- Requirement -
Using the listing below, say how many lines have the string "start" in them, giving the number alone.
*** Data block ***
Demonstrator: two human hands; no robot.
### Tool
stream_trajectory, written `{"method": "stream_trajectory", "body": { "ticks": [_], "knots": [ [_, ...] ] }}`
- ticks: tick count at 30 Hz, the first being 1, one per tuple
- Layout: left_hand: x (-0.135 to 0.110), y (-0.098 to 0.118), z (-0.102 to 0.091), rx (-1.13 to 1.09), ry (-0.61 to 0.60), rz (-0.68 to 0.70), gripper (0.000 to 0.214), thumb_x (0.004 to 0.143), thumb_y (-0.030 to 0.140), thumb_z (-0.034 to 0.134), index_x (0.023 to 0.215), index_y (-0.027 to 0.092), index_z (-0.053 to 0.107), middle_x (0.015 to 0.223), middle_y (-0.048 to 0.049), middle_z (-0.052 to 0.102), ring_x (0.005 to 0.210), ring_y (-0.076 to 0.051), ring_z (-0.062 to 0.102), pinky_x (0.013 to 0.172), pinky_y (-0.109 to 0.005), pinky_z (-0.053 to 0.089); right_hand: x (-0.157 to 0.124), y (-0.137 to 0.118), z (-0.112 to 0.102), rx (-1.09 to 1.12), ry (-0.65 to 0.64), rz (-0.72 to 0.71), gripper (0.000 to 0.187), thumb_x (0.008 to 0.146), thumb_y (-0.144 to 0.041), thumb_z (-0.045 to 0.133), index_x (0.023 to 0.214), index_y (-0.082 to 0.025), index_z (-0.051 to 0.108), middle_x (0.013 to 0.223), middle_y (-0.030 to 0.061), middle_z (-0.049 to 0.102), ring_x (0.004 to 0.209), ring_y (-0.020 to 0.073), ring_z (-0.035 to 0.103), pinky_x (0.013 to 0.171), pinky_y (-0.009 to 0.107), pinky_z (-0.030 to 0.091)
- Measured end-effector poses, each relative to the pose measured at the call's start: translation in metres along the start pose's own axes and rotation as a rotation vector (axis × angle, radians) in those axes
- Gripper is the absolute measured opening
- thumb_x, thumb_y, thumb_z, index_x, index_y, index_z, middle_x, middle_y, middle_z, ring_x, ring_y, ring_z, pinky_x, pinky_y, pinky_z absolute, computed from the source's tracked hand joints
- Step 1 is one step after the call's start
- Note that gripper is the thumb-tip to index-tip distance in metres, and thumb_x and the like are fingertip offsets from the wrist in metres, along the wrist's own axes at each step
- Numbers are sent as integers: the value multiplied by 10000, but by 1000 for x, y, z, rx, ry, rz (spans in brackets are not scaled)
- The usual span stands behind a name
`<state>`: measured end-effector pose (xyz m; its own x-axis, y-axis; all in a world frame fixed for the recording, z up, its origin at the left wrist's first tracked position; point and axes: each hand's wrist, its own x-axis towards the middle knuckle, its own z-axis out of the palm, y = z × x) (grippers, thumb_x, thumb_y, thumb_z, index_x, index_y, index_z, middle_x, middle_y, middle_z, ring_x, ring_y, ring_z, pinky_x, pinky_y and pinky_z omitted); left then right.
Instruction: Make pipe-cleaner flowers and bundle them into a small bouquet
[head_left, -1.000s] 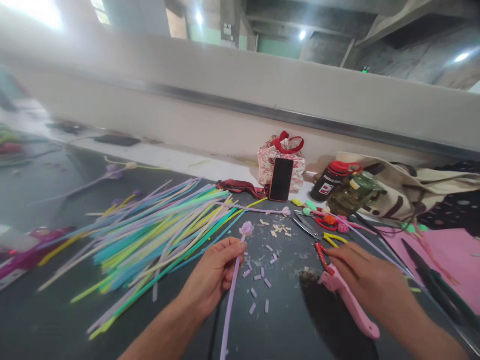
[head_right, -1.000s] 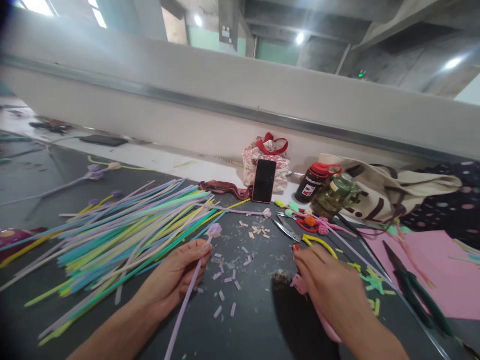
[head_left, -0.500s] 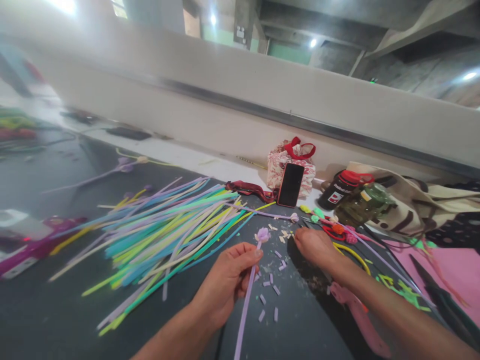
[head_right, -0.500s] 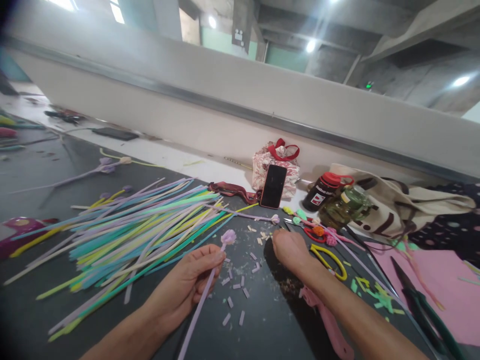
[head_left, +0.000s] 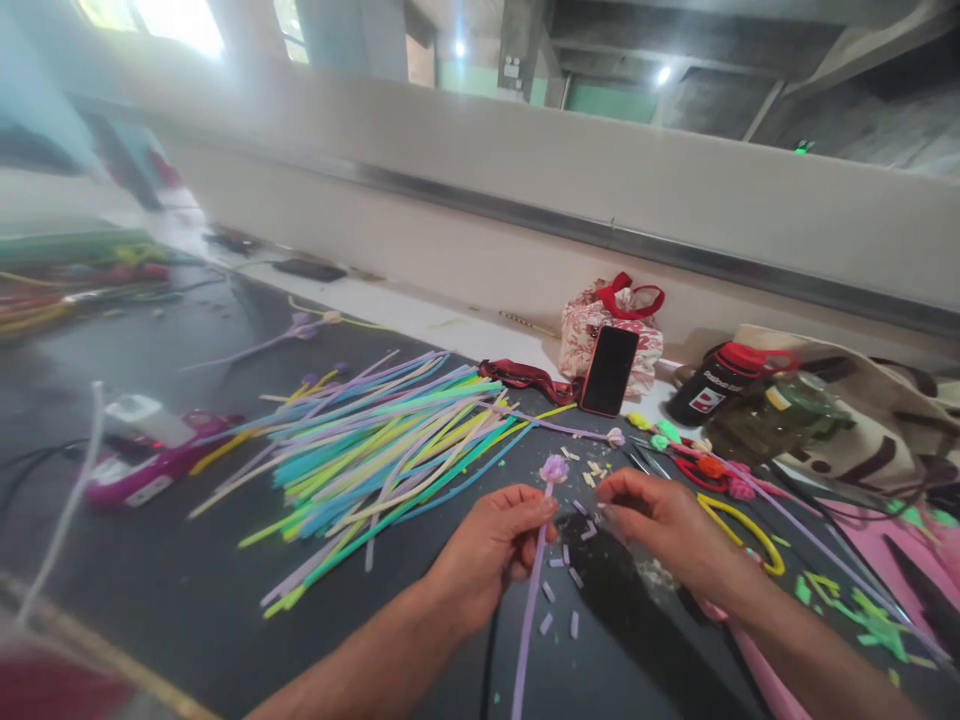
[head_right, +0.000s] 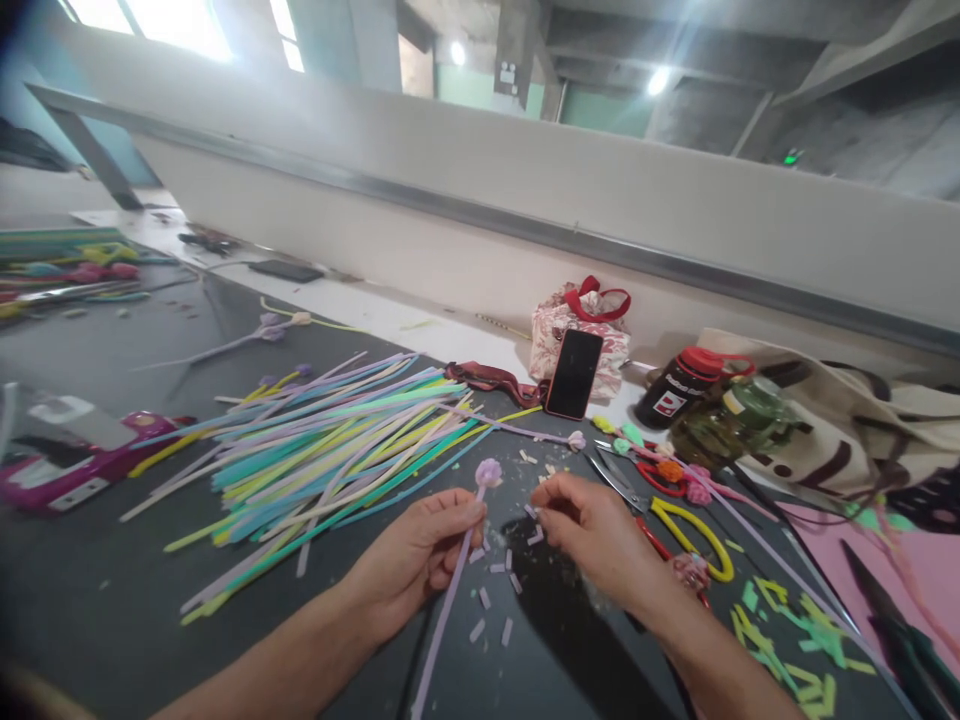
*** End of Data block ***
- Response below -
2